Task to carry out: Using the records below, repeat exactly the lines from the one holding "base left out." through the one holding "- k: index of", both ends included, and no others.

Data for analysis:
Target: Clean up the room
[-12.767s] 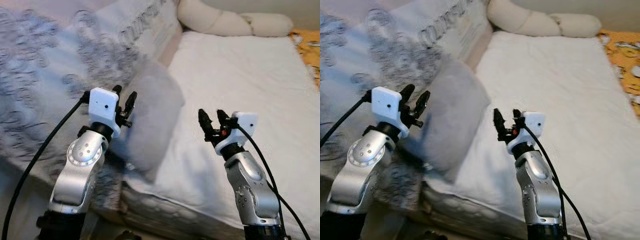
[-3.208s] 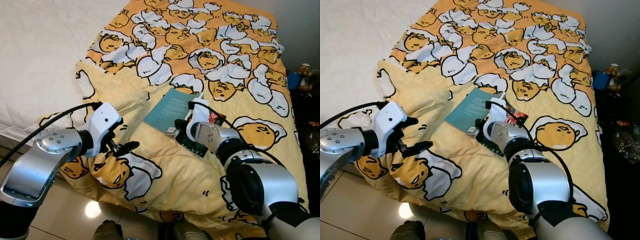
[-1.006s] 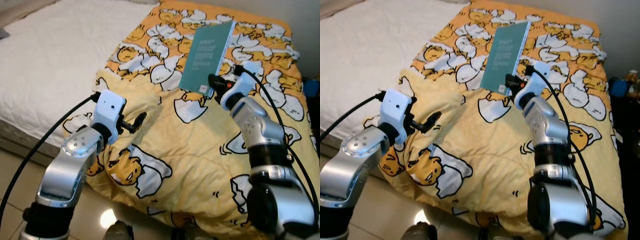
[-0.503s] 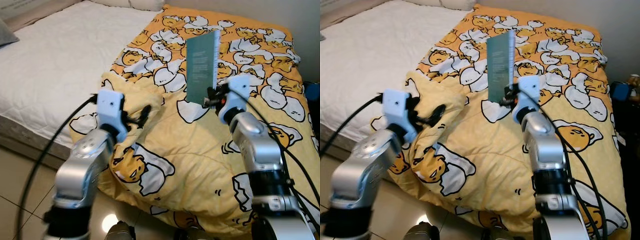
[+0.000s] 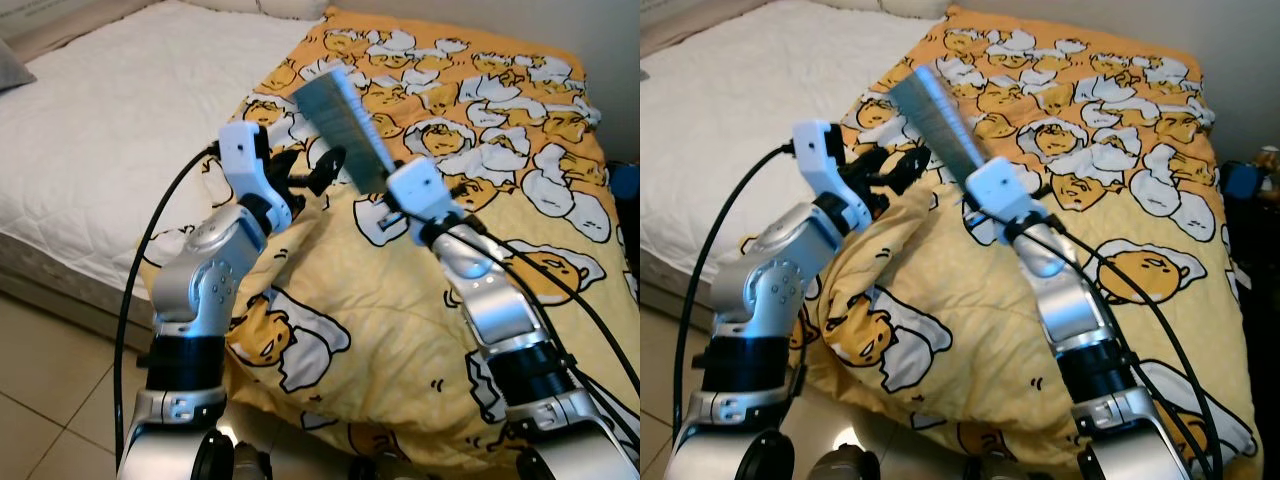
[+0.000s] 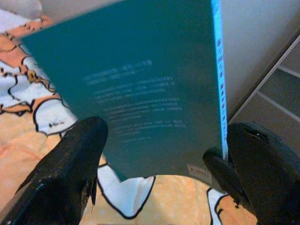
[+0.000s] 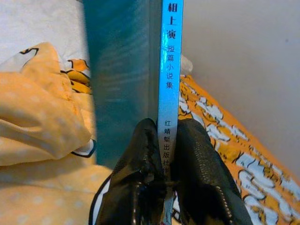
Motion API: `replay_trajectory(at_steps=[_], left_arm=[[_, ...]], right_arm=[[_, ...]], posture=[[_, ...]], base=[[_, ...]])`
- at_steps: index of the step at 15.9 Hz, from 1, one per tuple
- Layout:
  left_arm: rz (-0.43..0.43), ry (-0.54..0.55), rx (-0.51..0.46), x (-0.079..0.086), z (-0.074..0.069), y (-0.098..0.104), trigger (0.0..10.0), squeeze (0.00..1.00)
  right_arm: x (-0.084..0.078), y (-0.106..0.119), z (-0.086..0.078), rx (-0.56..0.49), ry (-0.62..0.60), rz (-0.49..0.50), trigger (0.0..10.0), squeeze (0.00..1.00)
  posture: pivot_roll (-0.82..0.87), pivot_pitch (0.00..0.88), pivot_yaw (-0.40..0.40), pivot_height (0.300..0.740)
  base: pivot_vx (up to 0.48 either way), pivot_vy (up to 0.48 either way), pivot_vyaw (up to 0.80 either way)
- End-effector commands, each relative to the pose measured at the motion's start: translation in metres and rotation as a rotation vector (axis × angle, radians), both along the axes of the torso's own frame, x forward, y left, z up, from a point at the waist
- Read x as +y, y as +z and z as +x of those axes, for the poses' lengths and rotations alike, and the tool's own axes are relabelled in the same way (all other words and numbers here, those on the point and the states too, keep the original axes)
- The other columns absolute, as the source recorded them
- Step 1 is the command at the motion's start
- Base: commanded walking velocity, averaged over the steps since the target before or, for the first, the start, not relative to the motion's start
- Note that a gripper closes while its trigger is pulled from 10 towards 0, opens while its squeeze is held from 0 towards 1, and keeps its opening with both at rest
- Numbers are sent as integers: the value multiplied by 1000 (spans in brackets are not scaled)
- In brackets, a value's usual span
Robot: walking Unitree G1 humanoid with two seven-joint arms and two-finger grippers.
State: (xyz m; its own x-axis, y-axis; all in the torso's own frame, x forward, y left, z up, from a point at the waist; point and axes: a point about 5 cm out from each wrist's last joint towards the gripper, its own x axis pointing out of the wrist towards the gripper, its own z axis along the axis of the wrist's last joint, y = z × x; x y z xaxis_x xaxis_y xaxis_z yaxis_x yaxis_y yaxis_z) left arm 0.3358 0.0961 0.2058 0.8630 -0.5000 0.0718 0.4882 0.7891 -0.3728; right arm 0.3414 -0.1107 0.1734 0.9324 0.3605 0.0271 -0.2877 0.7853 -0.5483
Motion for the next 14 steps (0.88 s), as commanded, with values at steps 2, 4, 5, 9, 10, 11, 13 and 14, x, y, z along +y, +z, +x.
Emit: replay_trajectory(at_steps=[2, 4, 5, 9, 10, 11, 13, 14], left_arm=[[-35, -44, 30, -10, 5, -2, 10000, 1000], [-65, -55, 37, -15, 7, -4, 10000, 1000], [-126, -83, 26, -20, 6, -1, 10000, 596], [-223, -131, -30, -30, 6, 13, 10000, 0], [-255, -120, -26, -30, 8, 16, 10000, 0], [-265, -78, -4, -28, 12, 16, 10000, 0], [-271, -1, 42, -24, 19, 13, 10000, 0], [-286, 52, 80, -22, 22, 12, 4902, 0]], right_arm=[[9, 22, 4, -166, 2, -114, 0, 0], [14, 22, 3, -209, 12, -177, 0, 0], [17, 20, 1, -223, 19, -223, 0, 0], [23, 17, 1, -279, 33, -342, 0, 0], [23, 16, 2, -291, 35, -360, 0, 0], [24, 16, 1, -299, 35, -369, 0, 0], [24, 17, 1, -311, 30, -379, 0, 0], [23, 17, 1, -317, 22, -380, 0, 0]], posture=[[20, 0, 17, 740], [15, 0, 24, 740], [14, 0, 25, 740], [10, 0, 38, 740], [9, 0, 38, 740], [10, 0, 37, 740], [5, 0, 39, 740], [6, 0, 37, 740]], base=[[0, 0, 0], [0, 0, 0], [0, 0, 0], [0, 0, 0], [0, 0, 0], [0, 0, 0], [0, 0, 0], [0, 0, 0]])
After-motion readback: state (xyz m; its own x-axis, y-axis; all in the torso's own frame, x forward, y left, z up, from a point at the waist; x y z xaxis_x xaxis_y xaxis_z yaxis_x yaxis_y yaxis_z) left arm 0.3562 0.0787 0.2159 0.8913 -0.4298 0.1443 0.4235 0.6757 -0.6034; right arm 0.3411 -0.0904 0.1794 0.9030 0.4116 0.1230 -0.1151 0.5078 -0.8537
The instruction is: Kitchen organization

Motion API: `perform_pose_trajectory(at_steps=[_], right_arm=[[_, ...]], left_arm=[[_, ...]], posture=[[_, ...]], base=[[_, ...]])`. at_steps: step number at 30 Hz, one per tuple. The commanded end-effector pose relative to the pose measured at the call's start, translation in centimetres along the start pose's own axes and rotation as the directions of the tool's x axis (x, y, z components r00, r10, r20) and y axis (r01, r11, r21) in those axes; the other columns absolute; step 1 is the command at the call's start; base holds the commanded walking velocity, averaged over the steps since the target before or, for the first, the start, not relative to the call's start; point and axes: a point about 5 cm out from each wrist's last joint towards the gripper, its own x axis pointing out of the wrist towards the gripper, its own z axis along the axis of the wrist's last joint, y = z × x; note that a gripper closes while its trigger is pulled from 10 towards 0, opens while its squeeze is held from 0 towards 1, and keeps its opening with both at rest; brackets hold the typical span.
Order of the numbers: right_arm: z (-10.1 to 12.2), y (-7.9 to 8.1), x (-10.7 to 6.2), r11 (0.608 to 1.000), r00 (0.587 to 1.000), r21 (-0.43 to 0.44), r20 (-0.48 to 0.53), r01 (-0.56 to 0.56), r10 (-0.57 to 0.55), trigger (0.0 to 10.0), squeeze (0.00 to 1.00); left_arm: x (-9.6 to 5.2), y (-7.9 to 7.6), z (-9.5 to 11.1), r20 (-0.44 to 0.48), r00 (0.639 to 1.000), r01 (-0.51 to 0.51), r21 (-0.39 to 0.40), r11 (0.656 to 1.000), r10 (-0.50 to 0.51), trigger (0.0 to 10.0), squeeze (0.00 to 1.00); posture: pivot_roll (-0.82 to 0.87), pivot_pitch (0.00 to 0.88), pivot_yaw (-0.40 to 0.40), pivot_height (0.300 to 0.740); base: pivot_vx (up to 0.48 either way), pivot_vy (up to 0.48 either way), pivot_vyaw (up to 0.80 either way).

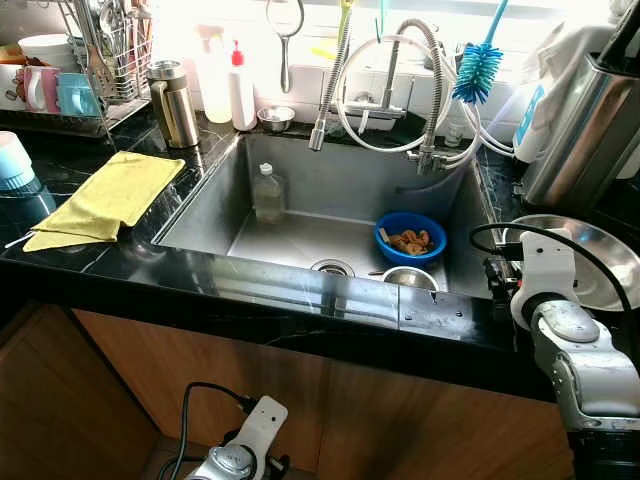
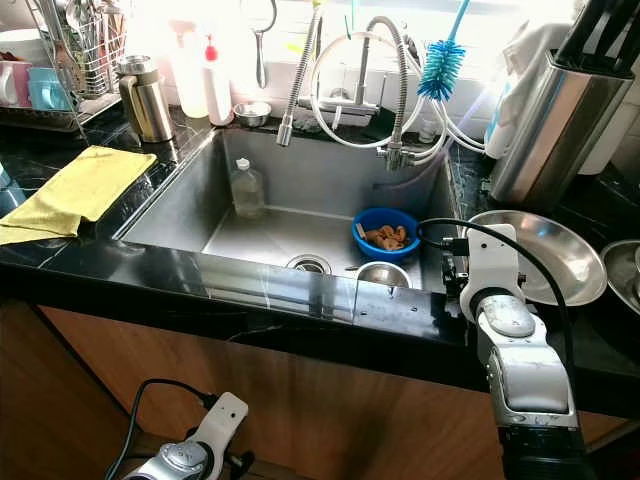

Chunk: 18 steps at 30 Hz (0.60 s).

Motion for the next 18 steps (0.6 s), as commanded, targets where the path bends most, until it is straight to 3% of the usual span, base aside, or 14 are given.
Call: perform_pose_trajectory(at_steps=[1,8,18], right_arm=[[0.0,-0.5,0.1,1.000,1.000,0.001,-0.007,0.030,-0.030,10.0,0.00],[0.9,-1.3,0.3,0.997,0.997,0.017,0.027,0.072,-0.072,10.0,0.00],[1.1,-0.2,0.7,0.999,0.999,0.017,0.029,0.032,-0.033,10.0,0.00]], left_arm=[[0.0,-0.1,-0.1,-0.002,1.000,0.006,-0.004,1.000,-0.006,10.0,0.00],[0.0,-0.1,-0.1,-0.001,1.000,0.005,-0.005,1.000,-0.005,10.0,0.00],[0.0,-0.1,-0.2,-0.004,1.000,0.006,-0.005,1.000,-0.006,10.0,0.00]], posture=[[0.03,0.000,-0.053,0.736],[0.03,0.000,-0.052,0.736],[0.04,0.000,-0.055,0.736]], base=[[0.000,0.000,0.00],[0.000,0.000,0.00],[0.000,0.000,0.00]])
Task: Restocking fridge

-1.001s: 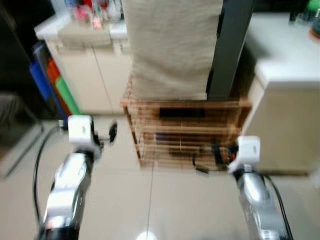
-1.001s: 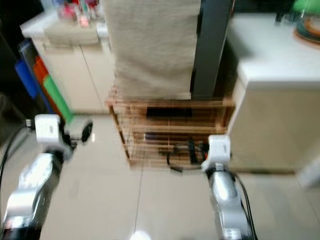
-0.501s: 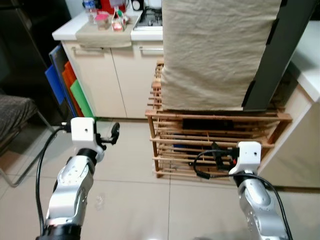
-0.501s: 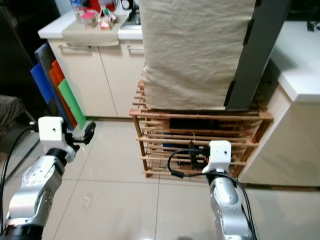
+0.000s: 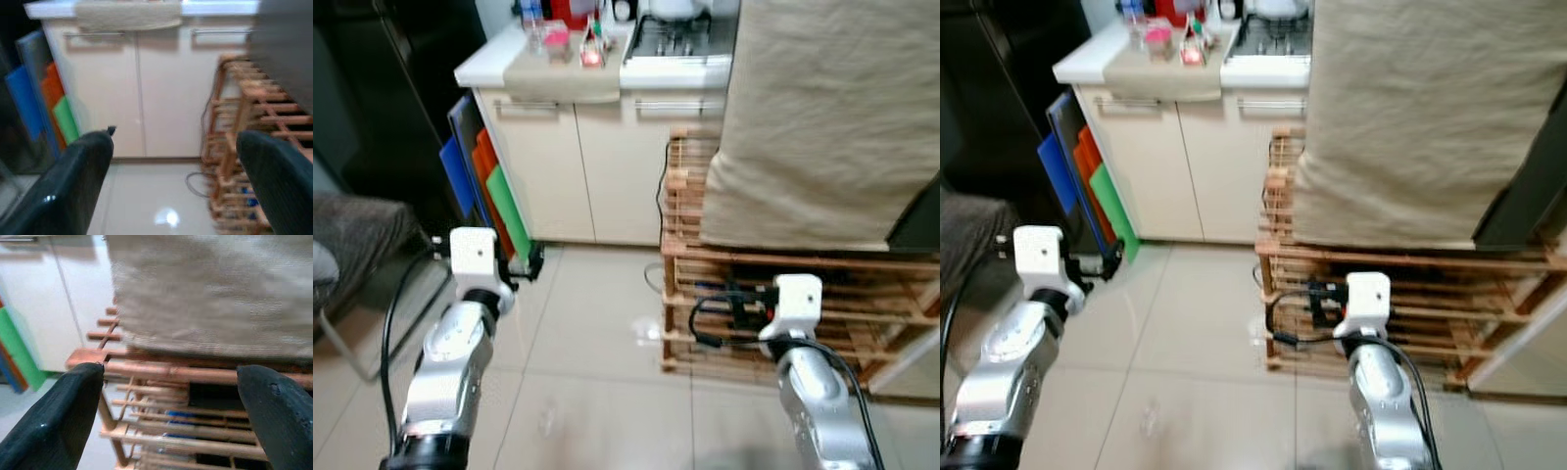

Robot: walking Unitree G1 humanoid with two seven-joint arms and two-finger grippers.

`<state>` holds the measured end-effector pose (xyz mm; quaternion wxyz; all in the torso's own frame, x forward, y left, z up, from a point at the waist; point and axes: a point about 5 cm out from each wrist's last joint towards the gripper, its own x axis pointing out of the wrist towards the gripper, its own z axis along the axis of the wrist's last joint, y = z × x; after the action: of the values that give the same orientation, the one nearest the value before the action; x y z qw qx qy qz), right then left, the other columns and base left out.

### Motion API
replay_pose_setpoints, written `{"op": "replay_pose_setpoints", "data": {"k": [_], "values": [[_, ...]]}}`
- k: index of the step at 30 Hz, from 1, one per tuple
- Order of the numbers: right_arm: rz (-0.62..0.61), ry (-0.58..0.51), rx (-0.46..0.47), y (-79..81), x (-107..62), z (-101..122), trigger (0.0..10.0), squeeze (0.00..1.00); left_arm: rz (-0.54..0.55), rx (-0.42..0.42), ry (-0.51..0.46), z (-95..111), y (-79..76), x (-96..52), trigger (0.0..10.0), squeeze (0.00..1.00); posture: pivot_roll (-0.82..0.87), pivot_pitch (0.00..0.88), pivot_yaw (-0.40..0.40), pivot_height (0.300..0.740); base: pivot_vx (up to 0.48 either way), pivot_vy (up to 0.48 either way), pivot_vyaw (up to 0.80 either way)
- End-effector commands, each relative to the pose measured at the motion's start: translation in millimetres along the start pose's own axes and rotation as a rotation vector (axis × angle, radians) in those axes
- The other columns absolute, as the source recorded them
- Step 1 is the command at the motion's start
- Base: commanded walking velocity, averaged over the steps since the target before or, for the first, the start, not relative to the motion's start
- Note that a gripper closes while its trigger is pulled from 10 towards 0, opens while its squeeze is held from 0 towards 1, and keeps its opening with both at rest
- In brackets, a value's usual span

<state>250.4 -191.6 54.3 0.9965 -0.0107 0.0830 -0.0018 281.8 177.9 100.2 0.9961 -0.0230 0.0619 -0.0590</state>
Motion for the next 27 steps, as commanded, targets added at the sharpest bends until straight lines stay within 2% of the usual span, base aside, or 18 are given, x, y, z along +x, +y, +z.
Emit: {"op": "replay_pose_setpoints", "data": {"k": [1,5,15,20,25,27], "values": [[0.004,-0.031,0.009,5.1,4.4,8,10.0,0.0,0.026,0.026,-0.024,8,10.9,0.7,10.0,0.0,-0.05,0.0,0.083,0.74,0.386,0.285,0.0],[-0.023,-0.048,0.023,1.7,7.3,13,10.0,0.0,0.015,0.027,-0.026,8,11.0,2.2,10.0,0.0,-0.05,0.0,0.079,0.74,0.385,0.286,0.0],[-0.016,-0.049,0.026,6.7,9.2,15,10.0,0.0,-0.027,0.032,-0.029,7,6.5,2.3,10.0,0.0,-0.05,0.0,0.077,0.74,0.383,0.288,0.0],[-0.053,-0.07,0.025,3.7,7.8,18,10.0,0.0,-0.051,0.082,0.002,5,4.0,8.1,10.0,0.0,-0.05,0.0,0.075,0.74,0.0,0.0,-0.65],[-0.109,-0.101,0.019,-3.2,7.6,25,10.0,0.0,-0.051,0.053,-0.004,6,5.7,9.3,10.0,0.0,-0.05,0.0,0.074,0.74,0.0,0.0,-0.64],[-0.137,-0.123,-0.01,-6.5,7.2,31,10.0,0.0,-0.072,0.026,-0.017,8,2.8,10.4,10.0,0.0,-0.05,0.0,0.07,0.74,0.0,0.0,-0.64]]}}
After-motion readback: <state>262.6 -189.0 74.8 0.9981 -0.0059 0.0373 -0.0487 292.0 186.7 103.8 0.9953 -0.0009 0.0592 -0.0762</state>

Solution to the exercise:
`<state>` holds the measured end-effector pose (xyz mm; quaternion wxyz; all in the torso's own frame, x forward, y left, z up, from a point at the waist; point and axes: a point about 5 cm out from each wrist's last joint towards the gripper, its own x axis pointing out of the wrist towards the gripper, its own z axis along the axis of the wrist's last joint, y = z × x; after the action: of the values that give the same orientation, the one nearest the value before the action; x y z qw qx qy qz), right then left, the other columns and base left out.

### Motion API
replay_pose_setpoints, written `{"op": "replay_pose_setpoints", "data": {"k": [_], "values": [[_, ...]]}}`
- k: index of the step at 30 Hz, from 1, one per tuple

Nothing more is needed to finish the exercise.